Tommo with that 220Kg SQ at 91Kg BW you could drop a kilo of bodyweight and take the Army BDFPA powerlifting record Squat from Steve Maden any day you like, eh.

Also Army Rugby is structured as U23 and U20 age groups, is it not? Could just be the elite academy that runs these age groups of course?

Junior 100m record (last stats I have end in 2005, might have been broken since) is 11.0 secs by L/Cpl. M. Ypey of AAC H'Gage in 1976....exactly the same time as you!

Not doubting any of what you are saying, just wondering if the Army know your in possesion of the fastest, most powerful legs they have ever had in the ranks?


----------



## Tall (Aug 14, 2007)

Just to dive in... 

I used to be able to run a sub <12s 100m, and a sub 5minute mile.

Unfortunately this was when I was at secondary school.

Even more unfortunate for me was the fact that my secondary school was a nationally recognised sports college, so my numbers meant jack as there were at least 8 other lads who competed at england level and who were faster than me.

These days I can walk upstairs for a wee without getting out of breath, swim 2 lengths of a common or garden hotel swimming pool underwater without my lungs actually bursting, and I can chase after kids who kick footballs against my car whilst waving my fist.



I'd be interested to see what your deadlift is, as your squat and bench don't match the 'normal' coefficients, unless of course you have a 300kg deadlift...

Just to be clear I'm just asking a question and not starting the spanish inquisition...

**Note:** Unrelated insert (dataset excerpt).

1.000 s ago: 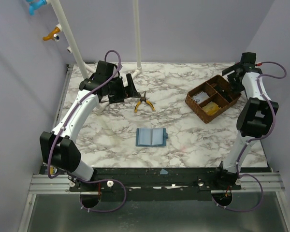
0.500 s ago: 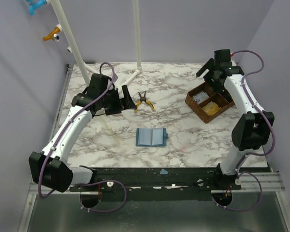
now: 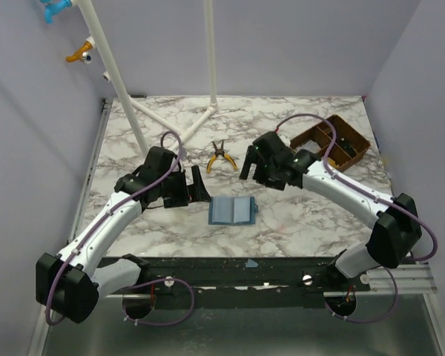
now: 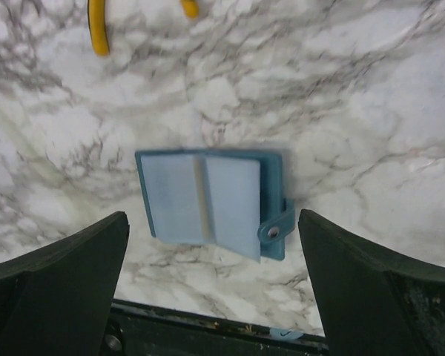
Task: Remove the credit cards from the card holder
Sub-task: Remove the credit card from the card holder.
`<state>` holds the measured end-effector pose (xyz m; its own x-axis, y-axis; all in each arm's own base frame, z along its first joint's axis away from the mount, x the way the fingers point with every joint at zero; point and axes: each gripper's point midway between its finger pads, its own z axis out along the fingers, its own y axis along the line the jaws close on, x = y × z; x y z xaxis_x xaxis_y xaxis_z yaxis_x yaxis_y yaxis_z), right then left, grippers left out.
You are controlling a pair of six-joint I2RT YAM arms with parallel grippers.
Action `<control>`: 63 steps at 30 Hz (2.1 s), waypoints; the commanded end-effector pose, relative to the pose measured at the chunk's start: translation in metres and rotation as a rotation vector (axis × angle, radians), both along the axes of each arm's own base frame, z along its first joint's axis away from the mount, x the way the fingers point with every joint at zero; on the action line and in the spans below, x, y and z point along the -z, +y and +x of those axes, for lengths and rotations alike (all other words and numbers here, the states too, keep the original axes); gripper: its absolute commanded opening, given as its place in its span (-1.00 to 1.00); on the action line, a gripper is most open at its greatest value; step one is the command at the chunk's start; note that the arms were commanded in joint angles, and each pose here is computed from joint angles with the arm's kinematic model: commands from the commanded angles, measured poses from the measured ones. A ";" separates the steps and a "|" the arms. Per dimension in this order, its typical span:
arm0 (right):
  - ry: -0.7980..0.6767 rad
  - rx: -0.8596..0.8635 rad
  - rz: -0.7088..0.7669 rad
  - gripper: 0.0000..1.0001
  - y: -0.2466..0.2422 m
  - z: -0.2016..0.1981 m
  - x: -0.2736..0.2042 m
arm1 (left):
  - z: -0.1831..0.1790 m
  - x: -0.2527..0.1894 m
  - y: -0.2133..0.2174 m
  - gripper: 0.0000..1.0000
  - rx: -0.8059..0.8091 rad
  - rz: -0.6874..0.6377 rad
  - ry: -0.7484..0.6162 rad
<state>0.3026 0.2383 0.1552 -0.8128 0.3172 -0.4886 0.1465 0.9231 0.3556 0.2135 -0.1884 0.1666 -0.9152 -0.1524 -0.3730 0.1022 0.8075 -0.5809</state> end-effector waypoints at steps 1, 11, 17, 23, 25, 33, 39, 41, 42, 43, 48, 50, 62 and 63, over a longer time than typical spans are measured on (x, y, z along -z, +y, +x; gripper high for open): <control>-0.051 -0.029 0.020 1.00 0.034 -0.032 0.010 | 0.000 0.013 0.003 0.97 -0.026 0.001 -0.045; -0.005 -0.139 -0.015 0.85 0.075 -0.079 0.070 | -0.003 0.027 0.007 0.97 -0.067 -0.032 -0.095; -0.025 -0.208 -0.088 0.75 0.081 -0.073 0.076 | -0.001 0.028 0.005 0.97 -0.096 -0.067 -0.106; -0.033 -0.248 -0.134 0.65 0.092 -0.064 0.085 | -0.002 0.032 0.006 0.97 -0.099 -0.057 -0.095; -0.031 -0.270 -0.130 0.61 0.099 -0.064 0.090 | -0.002 0.030 0.007 0.97 -0.094 -0.048 -0.097; 0.007 -0.268 -0.156 0.34 0.104 -0.063 0.111 | -0.004 0.028 0.010 0.97 -0.096 -0.033 -0.105; 0.031 -0.275 -0.187 0.35 0.098 -0.068 0.126 | -0.004 0.032 0.007 0.97 -0.092 -0.052 -0.094; 0.040 -0.279 -0.200 0.37 0.096 -0.068 0.130 | -0.004 0.033 0.007 0.97 -0.089 -0.049 -0.093; 0.039 -0.278 -0.206 0.37 0.096 -0.068 0.131 | -0.004 0.034 0.007 0.97 -0.088 -0.044 -0.090; 0.040 -0.279 -0.212 0.37 0.095 -0.068 0.131 | -0.004 0.036 0.007 0.97 -0.086 -0.039 -0.088; 0.022 -0.288 -0.218 0.38 0.097 -0.067 0.126 | -0.004 0.038 0.007 0.97 -0.080 -0.035 -0.081; 0.020 -0.291 -0.220 0.37 0.099 -0.066 0.126 | -0.004 0.039 0.007 0.97 -0.079 -0.034 -0.079; 0.063 -0.267 -0.254 -0.26 0.088 -0.076 0.144 | -0.008 0.047 0.008 0.97 -0.082 -0.030 -0.061; 0.066 -0.265 -0.252 -0.28 0.086 -0.077 0.146 | -0.009 0.049 0.009 0.96 -0.082 -0.028 -0.058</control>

Although you know what they say...

"Nobody expects the Spanish Inquisition!"

Oh and be nice to Con.


----------



## maccer (Jul 11, 2007)

tommolad said:


> were talking all round fittness, not just some fat lad who can bench 200kg.
> 
> 1. Max Bench
> 
> ...


Mistake misread it, you 1 and half mile time is good, I read it as a mile


----------



## squat_this (Jan 14, 2006)

Anybody know where I could find these lifting coefficients you mention? I ain't interested in 1rep maxes but would still be interested to see.


----------



## Tall (Aug 14, 2007)

There are some on EXRX and I think theres a thread about it somewhere


----------



## offo (Apr 10, 2006)

I can run at least 50 toa 100 meters until i get breathless I know its great innit...


----------



## big pete (Mar 23, 2004)

TH&S said:


> Just to dive in...
> 
> I used to be able to run a sub <12s 100m, and a sub 5minute mile.
> 
> Unfortunately this was when I was at secondary school.


not sure on the mile time, but mine was all in high school too.

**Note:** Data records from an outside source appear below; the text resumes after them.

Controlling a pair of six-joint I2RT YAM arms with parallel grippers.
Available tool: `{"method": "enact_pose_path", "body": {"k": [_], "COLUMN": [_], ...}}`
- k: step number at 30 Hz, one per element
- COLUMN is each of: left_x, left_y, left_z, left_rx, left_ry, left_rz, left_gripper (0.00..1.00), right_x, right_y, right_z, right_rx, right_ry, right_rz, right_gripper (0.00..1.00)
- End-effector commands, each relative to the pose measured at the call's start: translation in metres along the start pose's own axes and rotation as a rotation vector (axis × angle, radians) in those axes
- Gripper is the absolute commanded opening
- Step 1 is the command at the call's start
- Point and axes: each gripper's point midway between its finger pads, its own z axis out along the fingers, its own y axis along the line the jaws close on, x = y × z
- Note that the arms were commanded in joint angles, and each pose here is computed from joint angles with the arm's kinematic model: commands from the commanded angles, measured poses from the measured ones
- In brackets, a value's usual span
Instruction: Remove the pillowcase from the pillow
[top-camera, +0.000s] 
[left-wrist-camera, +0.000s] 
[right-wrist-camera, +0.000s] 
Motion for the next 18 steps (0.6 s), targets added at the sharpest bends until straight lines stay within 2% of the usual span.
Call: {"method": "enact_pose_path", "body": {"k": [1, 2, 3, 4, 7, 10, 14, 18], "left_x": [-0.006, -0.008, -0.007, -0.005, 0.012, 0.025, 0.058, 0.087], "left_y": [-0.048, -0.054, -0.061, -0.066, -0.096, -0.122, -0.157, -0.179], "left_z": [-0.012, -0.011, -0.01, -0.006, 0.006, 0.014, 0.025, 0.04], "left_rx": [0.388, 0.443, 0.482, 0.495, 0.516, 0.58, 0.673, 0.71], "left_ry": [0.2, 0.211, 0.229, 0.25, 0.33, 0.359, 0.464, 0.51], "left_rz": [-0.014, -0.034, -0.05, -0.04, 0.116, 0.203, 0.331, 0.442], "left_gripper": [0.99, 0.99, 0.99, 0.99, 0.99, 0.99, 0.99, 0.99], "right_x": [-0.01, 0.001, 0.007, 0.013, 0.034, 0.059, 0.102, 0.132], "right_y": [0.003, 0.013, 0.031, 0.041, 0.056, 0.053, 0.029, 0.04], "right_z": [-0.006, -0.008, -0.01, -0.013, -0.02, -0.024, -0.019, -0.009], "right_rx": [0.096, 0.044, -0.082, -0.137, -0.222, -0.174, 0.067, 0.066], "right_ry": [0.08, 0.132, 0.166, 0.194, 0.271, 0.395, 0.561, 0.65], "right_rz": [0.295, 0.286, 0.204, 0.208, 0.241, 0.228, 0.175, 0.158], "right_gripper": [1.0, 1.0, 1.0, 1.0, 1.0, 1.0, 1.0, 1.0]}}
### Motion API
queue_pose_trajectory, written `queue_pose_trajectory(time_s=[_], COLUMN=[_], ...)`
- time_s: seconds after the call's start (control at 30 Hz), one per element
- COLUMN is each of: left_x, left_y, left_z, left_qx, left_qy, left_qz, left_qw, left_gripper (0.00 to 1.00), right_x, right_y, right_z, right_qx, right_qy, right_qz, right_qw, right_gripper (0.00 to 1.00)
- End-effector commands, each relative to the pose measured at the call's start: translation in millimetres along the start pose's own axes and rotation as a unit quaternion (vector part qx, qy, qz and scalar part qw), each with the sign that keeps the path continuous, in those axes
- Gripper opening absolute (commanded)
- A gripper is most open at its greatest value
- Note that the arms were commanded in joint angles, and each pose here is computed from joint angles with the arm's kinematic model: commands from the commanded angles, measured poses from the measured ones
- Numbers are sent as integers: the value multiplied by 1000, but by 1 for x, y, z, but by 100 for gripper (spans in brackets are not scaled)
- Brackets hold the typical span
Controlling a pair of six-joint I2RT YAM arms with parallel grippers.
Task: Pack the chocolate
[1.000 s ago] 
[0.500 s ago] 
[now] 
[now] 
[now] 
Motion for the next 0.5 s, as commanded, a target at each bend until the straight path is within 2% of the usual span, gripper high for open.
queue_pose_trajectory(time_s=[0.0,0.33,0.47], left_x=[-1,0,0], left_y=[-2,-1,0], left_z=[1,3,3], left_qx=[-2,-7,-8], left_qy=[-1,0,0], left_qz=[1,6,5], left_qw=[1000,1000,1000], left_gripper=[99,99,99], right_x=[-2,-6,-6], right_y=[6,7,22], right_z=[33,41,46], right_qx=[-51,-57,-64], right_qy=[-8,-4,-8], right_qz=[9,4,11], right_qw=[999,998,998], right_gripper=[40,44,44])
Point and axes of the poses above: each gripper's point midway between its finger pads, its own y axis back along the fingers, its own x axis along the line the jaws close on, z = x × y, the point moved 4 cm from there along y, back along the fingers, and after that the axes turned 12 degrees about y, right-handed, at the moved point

everything i do is geared to under 90sec events, in which heart rate can go to almost passing out (had 215bpm after 1 event,lol)

but for distance, no thanks.

horses for courses.

if you can do what you say, then fair play to you.


----------



## Tall (Aug 14, 2007)

Trained legs with my ex-P/L buddy on Saturday... I reckon my 1 mile time would be about 15mins -- I can barely walk now lol!!


----------



## donggle (Aug 28, 2007)

big pete said:


> not sure on the mile time, but mine was all in high school too.
> 
> everything i do is geared to under 90sec events, in which heart rate can go to almost passing out *(had 215bpm after 1 event,lol) *
> 
> ...


Don't think mine could even get that high!

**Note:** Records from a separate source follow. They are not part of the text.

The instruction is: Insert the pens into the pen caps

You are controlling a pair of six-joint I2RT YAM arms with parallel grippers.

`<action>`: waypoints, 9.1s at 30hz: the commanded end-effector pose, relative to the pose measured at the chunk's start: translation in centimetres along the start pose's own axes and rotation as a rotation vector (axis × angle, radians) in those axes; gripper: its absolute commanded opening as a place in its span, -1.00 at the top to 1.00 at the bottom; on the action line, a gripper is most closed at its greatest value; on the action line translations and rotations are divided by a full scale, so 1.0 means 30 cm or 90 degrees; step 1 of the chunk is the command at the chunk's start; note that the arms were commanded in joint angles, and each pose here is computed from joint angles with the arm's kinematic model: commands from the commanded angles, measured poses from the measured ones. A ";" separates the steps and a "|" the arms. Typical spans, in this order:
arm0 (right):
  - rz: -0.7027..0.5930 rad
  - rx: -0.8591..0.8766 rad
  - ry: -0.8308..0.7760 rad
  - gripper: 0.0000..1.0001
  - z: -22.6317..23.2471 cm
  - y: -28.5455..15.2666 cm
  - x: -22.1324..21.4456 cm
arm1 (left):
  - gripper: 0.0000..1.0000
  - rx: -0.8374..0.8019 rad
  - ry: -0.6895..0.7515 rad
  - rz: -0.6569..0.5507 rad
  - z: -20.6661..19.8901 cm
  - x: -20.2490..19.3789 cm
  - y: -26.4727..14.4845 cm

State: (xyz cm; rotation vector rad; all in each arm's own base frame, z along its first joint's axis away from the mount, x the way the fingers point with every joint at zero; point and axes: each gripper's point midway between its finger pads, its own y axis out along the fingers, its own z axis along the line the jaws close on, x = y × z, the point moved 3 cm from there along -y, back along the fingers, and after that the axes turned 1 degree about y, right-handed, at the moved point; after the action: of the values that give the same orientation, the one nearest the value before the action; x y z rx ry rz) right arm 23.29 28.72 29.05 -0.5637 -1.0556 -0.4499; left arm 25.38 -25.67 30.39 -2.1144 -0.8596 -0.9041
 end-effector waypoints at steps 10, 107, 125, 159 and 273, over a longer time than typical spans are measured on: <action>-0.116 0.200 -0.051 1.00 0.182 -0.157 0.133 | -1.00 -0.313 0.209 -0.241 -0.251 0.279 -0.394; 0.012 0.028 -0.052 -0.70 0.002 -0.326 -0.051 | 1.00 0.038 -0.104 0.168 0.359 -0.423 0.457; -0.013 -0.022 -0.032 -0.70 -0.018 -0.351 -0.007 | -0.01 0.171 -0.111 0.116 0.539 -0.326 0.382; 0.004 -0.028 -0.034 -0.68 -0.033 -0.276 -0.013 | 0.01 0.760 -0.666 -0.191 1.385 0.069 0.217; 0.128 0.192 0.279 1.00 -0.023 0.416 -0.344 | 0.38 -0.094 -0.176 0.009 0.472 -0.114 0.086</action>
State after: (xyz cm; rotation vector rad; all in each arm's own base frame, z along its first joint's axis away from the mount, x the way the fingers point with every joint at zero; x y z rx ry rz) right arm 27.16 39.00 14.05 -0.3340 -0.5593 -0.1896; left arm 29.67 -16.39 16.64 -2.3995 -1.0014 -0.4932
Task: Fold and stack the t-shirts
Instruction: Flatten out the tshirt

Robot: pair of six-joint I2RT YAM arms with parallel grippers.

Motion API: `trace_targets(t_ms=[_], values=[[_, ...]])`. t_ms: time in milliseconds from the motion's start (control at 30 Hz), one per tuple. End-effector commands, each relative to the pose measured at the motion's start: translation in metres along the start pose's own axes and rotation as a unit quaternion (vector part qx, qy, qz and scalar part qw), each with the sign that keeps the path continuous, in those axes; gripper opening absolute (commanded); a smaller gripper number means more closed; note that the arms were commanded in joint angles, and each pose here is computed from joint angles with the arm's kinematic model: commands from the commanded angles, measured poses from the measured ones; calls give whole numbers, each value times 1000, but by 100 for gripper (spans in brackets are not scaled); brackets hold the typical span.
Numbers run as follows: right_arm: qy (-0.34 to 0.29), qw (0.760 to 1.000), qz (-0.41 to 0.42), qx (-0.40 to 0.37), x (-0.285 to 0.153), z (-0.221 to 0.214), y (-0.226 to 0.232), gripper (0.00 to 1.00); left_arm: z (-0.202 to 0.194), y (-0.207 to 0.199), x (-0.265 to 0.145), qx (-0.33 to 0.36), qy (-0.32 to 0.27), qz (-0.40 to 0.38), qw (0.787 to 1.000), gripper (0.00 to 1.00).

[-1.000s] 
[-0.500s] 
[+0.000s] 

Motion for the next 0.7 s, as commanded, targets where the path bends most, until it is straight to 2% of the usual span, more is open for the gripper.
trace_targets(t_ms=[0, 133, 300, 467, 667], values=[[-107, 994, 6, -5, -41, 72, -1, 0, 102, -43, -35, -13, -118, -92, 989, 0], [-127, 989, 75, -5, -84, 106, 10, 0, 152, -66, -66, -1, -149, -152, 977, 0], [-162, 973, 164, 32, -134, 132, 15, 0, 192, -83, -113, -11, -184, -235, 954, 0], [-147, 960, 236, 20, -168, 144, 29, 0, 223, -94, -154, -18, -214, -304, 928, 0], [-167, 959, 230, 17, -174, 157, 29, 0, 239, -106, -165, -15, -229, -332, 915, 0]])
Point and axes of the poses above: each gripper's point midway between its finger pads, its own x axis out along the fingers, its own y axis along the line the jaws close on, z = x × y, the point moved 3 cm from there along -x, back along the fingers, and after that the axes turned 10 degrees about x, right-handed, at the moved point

Isn't the highest on average meant to be around 220-your age? Someone correct me if I'm wrong.


----------



## big pete (Mar 23, 2004)

yeah, its something like that. the ST Johns took the pulse (as well as giving oxygen) to see what was happening


----------



## tommolad (Oct 20, 2007)

fair one, big pete you are massive and its totally your own perogative to get like that, the reason i started this was to see what you big lads are like on the CV side, i never have and probly never will be as big as you. iv never really spoke to anyone your size about what their like at running or rowing, so was just an interest thread really, not me bragging at all.

iv seen some really big lads run 8min 30 mile and a halfs though, they were on the gear but dosent it increase your red blood cell count? i.e the ones which transport oxygen to the muscles, id have thought that made you fitter because there getting more oxygen? maybe im wrong


----------



## hackskii (Jul 27, 2003)

Gear kills my cardio.

I get more tired, and yes RBC is increased.


----------



## paulo (Feb 17, 2007)

so your a hat then


----------



## tommolad (Oct 20, 2007)

am i a hat? you in the army mate? what unit?


----------



## paulo (Feb 17, 2007)

only joking dude,my bro was 1para mortars so used to hearing all the banter,was in the rat pit once for a beer


----------



## AussieMarc (Jun 13, 2004)

fitness is also based on the muscular strength of the heart.

the heart is indeed a muscle.

the stronger the heart, the more blood it can pump in one beat - hence increasing the speed of circulation.

another reason why the lower your heart rate is at a resting pace means you are fitter than a higher heart rate.

not saying its the only thing that comes into fitness but plays a big part also - something that seems to have been missed.


----------